Magdalena Szczepańska (born 25 January 1980 in Zielona Góra) is a retired Polish heptathlete. She won a silver medal at the 2004 European Combined Events Cup in Hengelo, Netherlands, and then represented her nation Poland in heptathlon at the Olympics in Athens a few months later, finishing in twenty-first place. Szczepańska trained under the tutelage of head coach Jerzy Skucha for the national team, while competing at AZS AWFiS Gdańsk.

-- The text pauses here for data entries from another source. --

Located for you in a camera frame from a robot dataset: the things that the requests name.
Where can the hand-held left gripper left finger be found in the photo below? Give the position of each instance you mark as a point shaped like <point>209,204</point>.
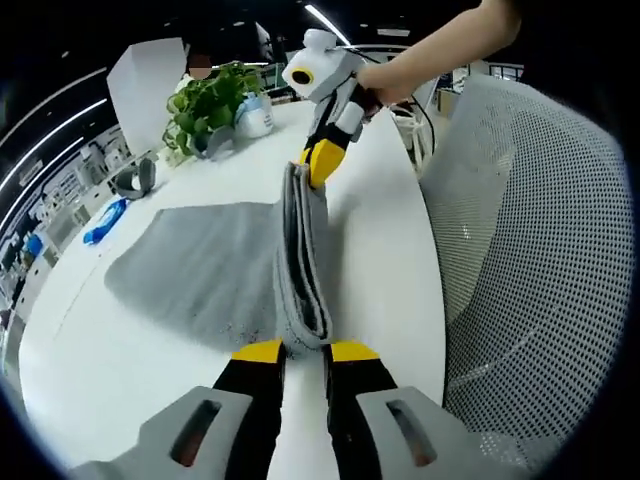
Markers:
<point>250,400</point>

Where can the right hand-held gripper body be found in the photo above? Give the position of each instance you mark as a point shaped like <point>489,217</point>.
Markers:
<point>327,67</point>

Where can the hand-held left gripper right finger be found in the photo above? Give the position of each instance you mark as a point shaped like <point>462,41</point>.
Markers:
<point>355,400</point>

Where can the grey towel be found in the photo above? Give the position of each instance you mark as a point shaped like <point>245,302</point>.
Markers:
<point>200,260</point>

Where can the person's right hand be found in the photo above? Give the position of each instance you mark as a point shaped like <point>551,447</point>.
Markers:
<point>387,82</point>

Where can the white bottle with blue label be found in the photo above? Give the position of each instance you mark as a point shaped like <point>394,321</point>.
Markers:
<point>255,122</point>

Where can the green potted plant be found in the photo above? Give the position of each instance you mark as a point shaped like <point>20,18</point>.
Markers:
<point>210,105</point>

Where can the white pillar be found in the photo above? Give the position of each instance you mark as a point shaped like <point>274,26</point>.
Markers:
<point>140,90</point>

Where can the person's black shirt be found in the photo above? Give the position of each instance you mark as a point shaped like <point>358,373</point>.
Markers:
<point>540,25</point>

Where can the grey mesh chair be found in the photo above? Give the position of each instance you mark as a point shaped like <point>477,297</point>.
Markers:
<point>525,250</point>

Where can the blue wipes packet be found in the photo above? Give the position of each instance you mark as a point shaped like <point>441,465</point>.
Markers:
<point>107,220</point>

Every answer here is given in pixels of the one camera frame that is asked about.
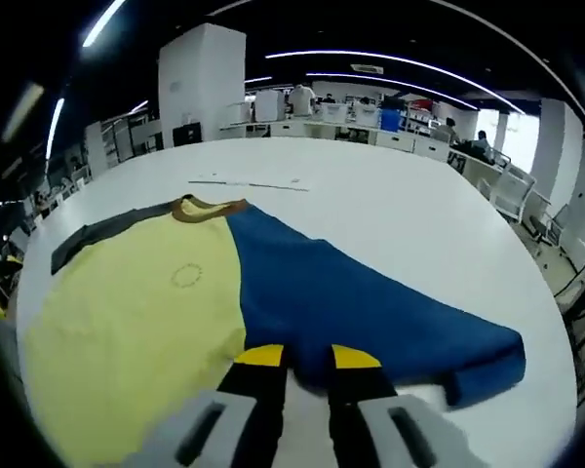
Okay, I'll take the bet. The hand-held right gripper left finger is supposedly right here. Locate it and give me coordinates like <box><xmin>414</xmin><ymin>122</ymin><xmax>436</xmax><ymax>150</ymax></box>
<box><xmin>140</xmin><ymin>342</ymin><xmax>289</xmax><ymax>468</ymax></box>

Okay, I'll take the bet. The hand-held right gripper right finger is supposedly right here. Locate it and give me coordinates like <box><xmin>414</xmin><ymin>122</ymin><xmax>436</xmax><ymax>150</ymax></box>
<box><xmin>327</xmin><ymin>343</ymin><xmax>469</xmax><ymax>468</ymax></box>

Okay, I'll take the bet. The yellow blue grey garment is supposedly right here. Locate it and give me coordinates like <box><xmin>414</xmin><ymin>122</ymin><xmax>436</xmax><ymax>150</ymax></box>
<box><xmin>21</xmin><ymin>193</ymin><xmax>527</xmax><ymax>468</ymax></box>

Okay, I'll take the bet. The thin white template strip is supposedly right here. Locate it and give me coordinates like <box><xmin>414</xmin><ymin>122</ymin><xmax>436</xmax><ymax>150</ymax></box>
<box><xmin>187</xmin><ymin>179</ymin><xmax>311</xmax><ymax>193</ymax></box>

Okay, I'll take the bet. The long ceiling light strip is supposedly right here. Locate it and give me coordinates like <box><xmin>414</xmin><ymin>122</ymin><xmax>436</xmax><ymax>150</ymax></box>
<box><xmin>81</xmin><ymin>0</ymin><xmax>129</xmax><ymax>49</ymax></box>
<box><xmin>305</xmin><ymin>71</ymin><xmax>449</xmax><ymax>98</ymax></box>
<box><xmin>264</xmin><ymin>48</ymin><xmax>480</xmax><ymax>111</ymax></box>

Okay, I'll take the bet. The white mesh chair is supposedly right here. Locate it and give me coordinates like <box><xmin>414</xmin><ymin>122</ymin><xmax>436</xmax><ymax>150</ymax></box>
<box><xmin>529</xmin><ymin>203</ymin><xmax>577</xmax><ymax>265</ymax></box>
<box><xmin>488</xmin><ymin>162</ymin><xmax>538</xmax><ymax>224</ymax></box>

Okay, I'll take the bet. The white square pillar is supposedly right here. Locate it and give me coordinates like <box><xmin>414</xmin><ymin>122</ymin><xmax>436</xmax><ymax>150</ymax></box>
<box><xmin>157</xmin><ymin>22</ymin><xmax>248</xmax><ymax>146</ymax></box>
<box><xmin>529</xmin><ymin>97</ymin><xmax>585</xmax><ymax>209</ymax></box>

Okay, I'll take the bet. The row of white cabinets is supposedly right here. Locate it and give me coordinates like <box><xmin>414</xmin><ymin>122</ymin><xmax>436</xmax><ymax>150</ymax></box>
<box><xmin>266</xmin><ymin>115</ymin><xmax>450</xmax><ymax>163</ymax></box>

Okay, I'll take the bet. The blue storage box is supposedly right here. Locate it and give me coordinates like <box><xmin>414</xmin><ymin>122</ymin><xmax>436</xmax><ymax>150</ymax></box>
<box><xmin>379</xmin><ymin>107</ymin><xmax>403</xmax><ymax>133</ymax></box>

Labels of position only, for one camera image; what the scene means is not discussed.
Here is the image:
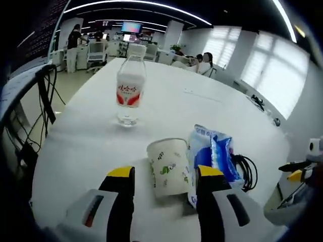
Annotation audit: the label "white table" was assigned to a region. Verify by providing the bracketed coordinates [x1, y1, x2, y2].
[31, 57, 307, 242]

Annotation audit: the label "black tripod stand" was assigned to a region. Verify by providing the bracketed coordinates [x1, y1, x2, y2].
[35, 64, 58, 124]

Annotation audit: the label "black wire clutter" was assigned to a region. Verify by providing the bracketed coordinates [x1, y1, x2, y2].
[251, 94, 265, 111]

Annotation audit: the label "white office chair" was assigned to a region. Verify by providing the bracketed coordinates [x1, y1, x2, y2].
[87, 41, 108, 73]

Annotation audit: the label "black cable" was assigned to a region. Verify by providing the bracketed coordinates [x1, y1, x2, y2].
[231, 153, 258, 192]

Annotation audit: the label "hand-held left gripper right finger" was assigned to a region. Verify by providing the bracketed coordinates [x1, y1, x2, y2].
[197, 165, 288, 242]

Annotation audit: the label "blue pad packet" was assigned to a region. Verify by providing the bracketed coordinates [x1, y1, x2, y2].
[186, 123, 234, 211]

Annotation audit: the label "tangled black cables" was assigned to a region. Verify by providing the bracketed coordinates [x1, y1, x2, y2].
[5, 74, 67, 158]

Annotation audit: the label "bright window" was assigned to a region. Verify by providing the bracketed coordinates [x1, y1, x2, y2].
[239, 32, 314, 119]
[201, 25, 243, 67]

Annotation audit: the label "white paper cup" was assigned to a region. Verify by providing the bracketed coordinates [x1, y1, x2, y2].
[146, 137, 190, 200]

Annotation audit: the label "white side desk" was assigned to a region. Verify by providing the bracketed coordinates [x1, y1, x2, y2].
[0, 63, 55, 138]

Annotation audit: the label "clear plastic water bottle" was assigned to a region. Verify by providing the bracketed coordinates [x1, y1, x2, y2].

Szczepańska qualified for the Polish squad in the women's heptathlon at the 2004 Summer Olympics in Athens. Two months before the Games, she eclipsed the IAAF Olympic "B" standard and her personal record of 6115 points to place second behind gold medalist Yuliya Ignatkina of Russia at the European Cup in Hengelo, Netherlands, resulting to her official selection to the Polish Olympic team in track and field. Szczepańska started the competition in a tie for second place with U.S. heptathlete Tiffany Lott-Hogan in the 100 metres hurdles to command the medal position, but a below-par performance in the high jump slipped her out of contention for the medal to the bottom of the leaderboard, achieving only 1.67 against leader Carolina Klüft's height by just twenty-four centimetres. Szczepańska could only manage to produce substantial events for the remaining events of the competition, until she finally landed herself to twenty-first place with a total score of 6012 points.

In September 2000, Szczepańska scored 6385 points at a women's decathlon in Lage, placing her among the top 70 performers all-time in the event as of 2025.